Table 1 presents demographic and other relevant information for each of the 15 cities. The population of cities ranged from 101 571 for Naga to 12 million for Tehran. All cities, except those from Indonesia, conducted an intra-city inequity analysis, comparing the status of districts (or sub-divisions) within a city, as opposed to comparing averages between cities for an inter-city comparison.
Table 1

Characteristics of cities that piloted Urban HEART in 2008–2010 and conducted independent evaluations.
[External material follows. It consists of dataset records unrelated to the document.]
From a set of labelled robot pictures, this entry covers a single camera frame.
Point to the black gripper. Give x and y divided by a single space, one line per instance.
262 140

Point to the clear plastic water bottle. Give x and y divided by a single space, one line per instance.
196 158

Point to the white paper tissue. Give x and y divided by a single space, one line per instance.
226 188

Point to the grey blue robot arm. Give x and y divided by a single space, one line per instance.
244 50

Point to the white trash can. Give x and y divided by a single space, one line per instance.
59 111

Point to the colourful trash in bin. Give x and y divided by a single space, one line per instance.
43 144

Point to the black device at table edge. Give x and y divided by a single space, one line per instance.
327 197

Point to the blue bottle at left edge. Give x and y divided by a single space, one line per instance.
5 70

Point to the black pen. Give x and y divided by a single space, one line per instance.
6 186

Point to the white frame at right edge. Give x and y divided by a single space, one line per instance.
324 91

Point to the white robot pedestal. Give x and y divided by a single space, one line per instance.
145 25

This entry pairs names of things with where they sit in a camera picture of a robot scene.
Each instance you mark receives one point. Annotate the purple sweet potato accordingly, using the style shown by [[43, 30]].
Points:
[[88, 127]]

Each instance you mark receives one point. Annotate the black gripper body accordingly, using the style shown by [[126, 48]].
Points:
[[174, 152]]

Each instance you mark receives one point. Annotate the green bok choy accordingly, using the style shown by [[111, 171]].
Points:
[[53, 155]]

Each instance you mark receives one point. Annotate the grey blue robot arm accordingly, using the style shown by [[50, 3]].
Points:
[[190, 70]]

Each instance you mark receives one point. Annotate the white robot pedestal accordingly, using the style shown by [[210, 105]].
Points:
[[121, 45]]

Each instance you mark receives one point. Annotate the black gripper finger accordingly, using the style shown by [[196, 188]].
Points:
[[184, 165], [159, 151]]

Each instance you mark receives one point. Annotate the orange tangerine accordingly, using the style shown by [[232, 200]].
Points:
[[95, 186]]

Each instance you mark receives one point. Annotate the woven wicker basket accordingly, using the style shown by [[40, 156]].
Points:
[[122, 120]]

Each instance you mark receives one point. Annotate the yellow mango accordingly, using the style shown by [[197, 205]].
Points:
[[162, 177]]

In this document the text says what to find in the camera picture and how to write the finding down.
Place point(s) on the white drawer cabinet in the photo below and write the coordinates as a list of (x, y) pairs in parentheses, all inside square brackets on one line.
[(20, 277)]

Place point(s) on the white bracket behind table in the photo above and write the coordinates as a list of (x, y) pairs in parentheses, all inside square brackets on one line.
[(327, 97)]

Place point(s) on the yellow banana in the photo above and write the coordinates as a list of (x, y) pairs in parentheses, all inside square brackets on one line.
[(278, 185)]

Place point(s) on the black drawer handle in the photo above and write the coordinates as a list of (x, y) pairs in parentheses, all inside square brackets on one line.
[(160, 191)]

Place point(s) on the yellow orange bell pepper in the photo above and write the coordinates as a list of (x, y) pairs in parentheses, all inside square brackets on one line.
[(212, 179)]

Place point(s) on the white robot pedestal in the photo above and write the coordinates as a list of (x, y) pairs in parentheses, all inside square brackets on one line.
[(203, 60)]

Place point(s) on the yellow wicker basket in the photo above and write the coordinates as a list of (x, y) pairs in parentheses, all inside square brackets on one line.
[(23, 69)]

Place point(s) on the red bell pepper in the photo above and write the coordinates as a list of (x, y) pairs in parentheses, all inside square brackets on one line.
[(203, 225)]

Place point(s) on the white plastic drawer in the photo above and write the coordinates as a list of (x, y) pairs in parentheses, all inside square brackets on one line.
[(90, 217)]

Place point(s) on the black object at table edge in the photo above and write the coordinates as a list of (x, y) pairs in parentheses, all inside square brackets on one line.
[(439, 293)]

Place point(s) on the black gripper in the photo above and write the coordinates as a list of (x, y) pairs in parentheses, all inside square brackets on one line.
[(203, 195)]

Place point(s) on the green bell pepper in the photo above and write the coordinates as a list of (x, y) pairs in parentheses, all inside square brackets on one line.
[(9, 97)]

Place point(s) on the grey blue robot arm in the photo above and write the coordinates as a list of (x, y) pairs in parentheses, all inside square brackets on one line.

The findings from the piloting are first presented within the framework of the three core elements of implementing Urban HEART:

Engagement of stakeholders

Health authorities at the national level were responsible for leading Urban HEART piloting in cities from Indonesia and Vietnam. Local health authorities led the process in Colombo and in all cities in the Philippines with the exception of Tacloban. In Tehran and Nakuru, respective city councils were the lead authorities; while in Ulaanbaatar and Tacloban (Philippines) the Mayor or Governor's office was primarily responsible. Health departments at the national and local levels were engaged in the piloting process in all countries. At the local level, in addition to the health department, the city council, legal, budget and planning departments, education and other social sectors, urban planning, and the Mayor's office were engaged in the process in most cities. While at the national level non-health sectors were only successfully engaged in Indonesia and Sri Lanka. Local community groups were engaged in all cities from Indonesia and the Philippines. In both countries the local and national Healthy Cities programme was engaged in the process of Urban HEART. Academia played an important role in facilitating the process, especially data collection and analysis, in Tehran.

Collection of evidence

Ten of the 15 cities were able to collect at least ten “core” indicators for the assessment. The indicators on access to safe water and improved sanitation were collected by all cities. Only five cities were able to collect the core indicator on diabetes. In addition, cities collected many of the 25 other indicators in Urban HEART as well as those that were locally adapted ranging from a total of 10 indicators in Nakuru to 65 indicators in Tehran. In Urban HEART it is strongly recommended that secondary or available data sources be used for the assessment. All cities, except Tehran and Nakuru, relied mainly on secondary sources of data. In Davao, Taguig, and Zamboanga household surveys were conducted to account for missing data from secondary sources. In Tehran, a district-representative household survey was conducted with a sample size of 22 300 households across the city in 2008–09, to obtain data for Urban HEART. All 15 cities constructed the Matrix. Except for Tehran, Nakuru, Ulaanbaatar, and Ho Chi Minh City, the other 11 cities also used the Monitor for analysis.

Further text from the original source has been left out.